◆ EXERCISE ◆
Write out the entries verbatim and leave the images out of the copy.

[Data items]
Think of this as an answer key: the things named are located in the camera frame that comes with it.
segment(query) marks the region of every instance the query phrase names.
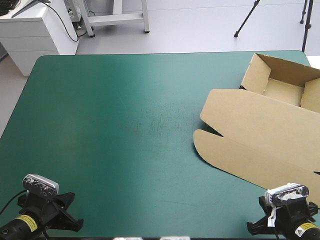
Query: cardboard tab
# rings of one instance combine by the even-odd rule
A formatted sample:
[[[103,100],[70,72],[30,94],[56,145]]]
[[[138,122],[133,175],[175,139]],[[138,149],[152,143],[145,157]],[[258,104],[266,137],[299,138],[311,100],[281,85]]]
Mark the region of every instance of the cardboard tab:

◆ RESPONSE ◆
Think of this as an answer key: the things named are located in the camera frame that comes with it.
segment(query) marks the region of every instance the query phrase names.
Query: cardboard tab
# rings of one instance combine by the even-odd rule
A formatted sample:
[[[103,100],[70,72],[30,94],[56,145]]]
[[[138,122],[133,175],[175,139]],[[138,149],[152,143],[145,157]],[[258,104],[266,137],[299,138],[311,100],[281,85]]]
Mark the region of every instance of the cardboard tab:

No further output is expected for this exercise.